3.9. Phytochemical Screening of the Active Extract, Fraction and Sub-Fraction
Tests for the presence of selected phyto-compounds in PM—Flavonoids, terpenoids, alkaloids and tannins were carried out for the most active extract (methanol), fraction (n-butanol) and sub-fraction (I) in comparison with the reference compound (mangiferin) using specific reagents (to develop the chromatograms) on thin layer chromatography [21].
3.10. LC-MS Analysis of the Methanol Extract, n-Butanol Fraction and Sub-Fraction I
The chemical composition of the methanol extract, n-butanol fraction and sub-fraction I analysed using a HyStar LC (Bruker Daltonik GmbH, Bremen, Germany), Acclaim Polar Advantage II C18 column (2.1 mm × 150 mm, 3 µm i.d.), and an auto-sampler at 35 °C assay temperature. The binary mobile phase used consisted of (A) water-formic acid (99.9:0.1 v/v) and (B) CH3CN. The gradient elution program was set to 10–90% B (0–5 min), 90–10% B (5–15 min), 90–10% A (15–25 min) and 10–90% A (25–30 min). The standard mangiferin and samples were prepared at a concentration of 1 mg/mL in the mobile phase. Before injection, the samples were filtered through a polytetraflouroethylene (PTFE) membrane.
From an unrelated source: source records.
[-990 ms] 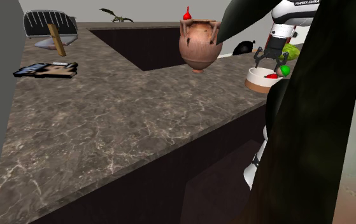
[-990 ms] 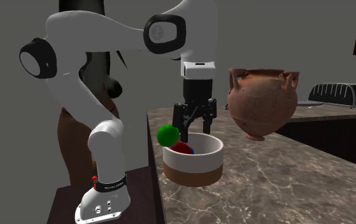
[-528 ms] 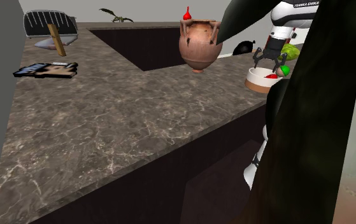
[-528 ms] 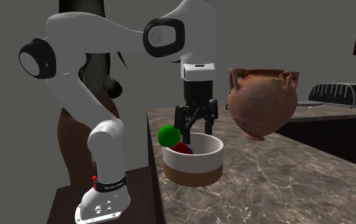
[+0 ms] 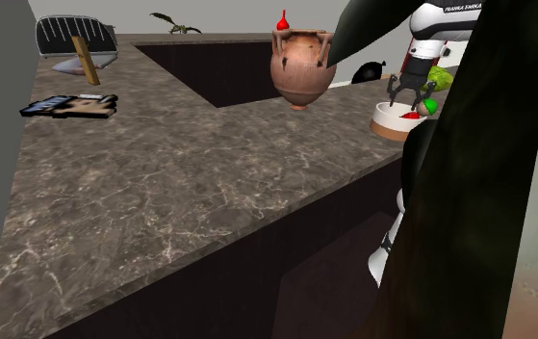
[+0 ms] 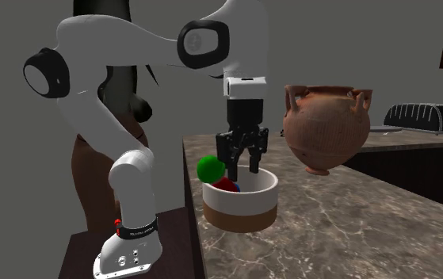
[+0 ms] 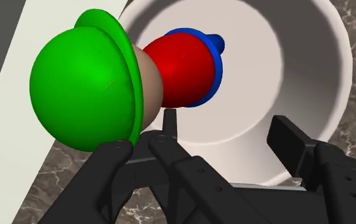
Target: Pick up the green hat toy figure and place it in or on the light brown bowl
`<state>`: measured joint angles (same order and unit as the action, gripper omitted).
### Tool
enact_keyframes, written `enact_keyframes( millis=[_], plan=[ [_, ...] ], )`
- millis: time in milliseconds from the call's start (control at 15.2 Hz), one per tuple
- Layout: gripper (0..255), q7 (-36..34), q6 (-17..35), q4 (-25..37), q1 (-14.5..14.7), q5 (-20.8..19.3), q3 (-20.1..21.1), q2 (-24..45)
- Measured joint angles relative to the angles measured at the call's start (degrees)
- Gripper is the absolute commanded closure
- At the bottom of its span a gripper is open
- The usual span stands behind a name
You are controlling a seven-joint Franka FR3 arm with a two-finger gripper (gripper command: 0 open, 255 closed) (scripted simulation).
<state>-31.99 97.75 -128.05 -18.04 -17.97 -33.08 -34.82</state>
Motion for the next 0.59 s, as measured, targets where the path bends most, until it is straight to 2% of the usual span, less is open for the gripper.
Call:
enact_keyframes(
  millis=[198,396,594],
  plan=[
    [255,-0.08,0.39,-0.21,0.21,-1.18,-0.24,-0.2],
    [255,-0.29,-2.96,1.69,1.49,-2.64,-1.1,-0.06],
    [255,-0.63,-5.44,3.57,2.77,1.03,-1.55,-0.1]
  ],
)
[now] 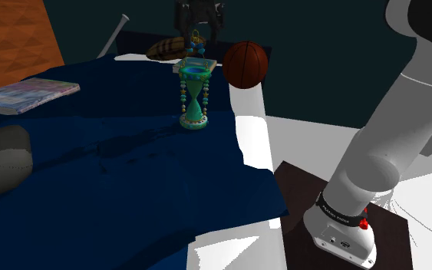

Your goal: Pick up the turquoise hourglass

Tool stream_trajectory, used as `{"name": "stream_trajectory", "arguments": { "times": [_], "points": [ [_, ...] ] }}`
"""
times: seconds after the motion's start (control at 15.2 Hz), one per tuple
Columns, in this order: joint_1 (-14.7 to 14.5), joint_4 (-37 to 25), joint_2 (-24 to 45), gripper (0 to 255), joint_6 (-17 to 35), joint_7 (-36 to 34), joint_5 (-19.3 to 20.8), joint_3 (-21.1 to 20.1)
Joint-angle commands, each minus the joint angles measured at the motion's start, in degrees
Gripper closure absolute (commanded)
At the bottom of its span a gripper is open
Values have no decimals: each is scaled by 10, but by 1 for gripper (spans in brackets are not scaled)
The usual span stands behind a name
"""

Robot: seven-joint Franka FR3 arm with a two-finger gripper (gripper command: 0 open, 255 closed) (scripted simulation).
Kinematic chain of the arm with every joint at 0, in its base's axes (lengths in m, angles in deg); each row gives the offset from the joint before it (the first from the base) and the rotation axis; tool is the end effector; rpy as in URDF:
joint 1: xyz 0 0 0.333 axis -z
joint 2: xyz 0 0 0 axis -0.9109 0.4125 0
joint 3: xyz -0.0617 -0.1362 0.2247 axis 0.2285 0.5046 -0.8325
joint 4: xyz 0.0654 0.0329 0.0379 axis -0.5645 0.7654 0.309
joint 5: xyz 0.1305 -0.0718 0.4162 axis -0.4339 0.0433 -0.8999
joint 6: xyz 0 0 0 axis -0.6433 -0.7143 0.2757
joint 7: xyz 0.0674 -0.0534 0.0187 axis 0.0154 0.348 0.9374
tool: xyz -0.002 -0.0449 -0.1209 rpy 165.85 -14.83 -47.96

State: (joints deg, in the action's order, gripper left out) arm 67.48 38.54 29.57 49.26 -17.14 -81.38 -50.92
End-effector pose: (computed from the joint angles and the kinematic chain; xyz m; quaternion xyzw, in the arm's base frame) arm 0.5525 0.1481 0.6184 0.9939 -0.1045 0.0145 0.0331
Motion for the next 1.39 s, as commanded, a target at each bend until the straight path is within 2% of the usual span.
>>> {"name": "stream_trajectory", "arguments": {
  "times": [0.0, 0.07, 0.13, 0.73, 1.32],
  "points": [
    [0, 22, -8, 0, 14, 0, -2, 1],
    [0, 22, -8, 0, 14, 0, -2, 1],
    [0, 21, -7, 255, 15, 0, -2, 1],
    [0, 22, -8, 255, 14, 0, -2, 1],
    [-4, -99, 32, 255, -68, -4, 10, -5]
  ]
}}
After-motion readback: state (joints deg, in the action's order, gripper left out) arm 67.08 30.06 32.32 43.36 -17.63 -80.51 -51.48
The injection volume of each sample (1 mg/mL) was 20 µL. The flow rate of the mobile phase was set at 0.2 mL/min and peaks monitored at 340 nm.
3.11. Statistical Analysis
All data were expressed as the mean ± SEM. Statistical analysis of data was performed using one-way analysis of variance (ANOVA) followed by Dunnett test for post hoc analysis. P < 0.05 and p < 0.01 were considered as significant.
4. Conclusions
In conclusion, a flavonoid-rich sub-fraction obtained from fruit pericarp of PM by activity-guided fractionation, was found to demonstrate the most potent antidiabetic activity. This fraction was found via LC-MS analysis to contain 22.5% mangiferin, a typical flavonoid whose potent antidiabetic action had been reported by other researchers [22,23]. In an in vitro model, this fraction was found to exert a more potent effect than acarbose in inhibiting rat intestinal glucose transport/absorption. Hence, the antidiabetic action of PM may be exerted by extra-pancreatic mechanisms. Further study is however necessary to isolate and characterize the active compound(s) in SFI and elucidate in detail the antidiabetic mechanism(s).
Acknowledgements
The authors wish to thank the Academy of Science for the Developing World (TWAS) and Universiti Sains Malaysia (USM) for awarding Item Justin Atangwho the joint TWAS-USM fellowship, which was instrumental to the completion of this work.
Footnotes
Sample Availability: Mangiferin, from Mangifera indica bark (C19H18O11; 422.34 g/mol; CAS No. 4773-96-0; Pcode: 1000837698; Lot No. 089K1150) from SIGMA-ALDRICH, Co., 3050 Spruce street, st. Louis, MO 63103 USA are available.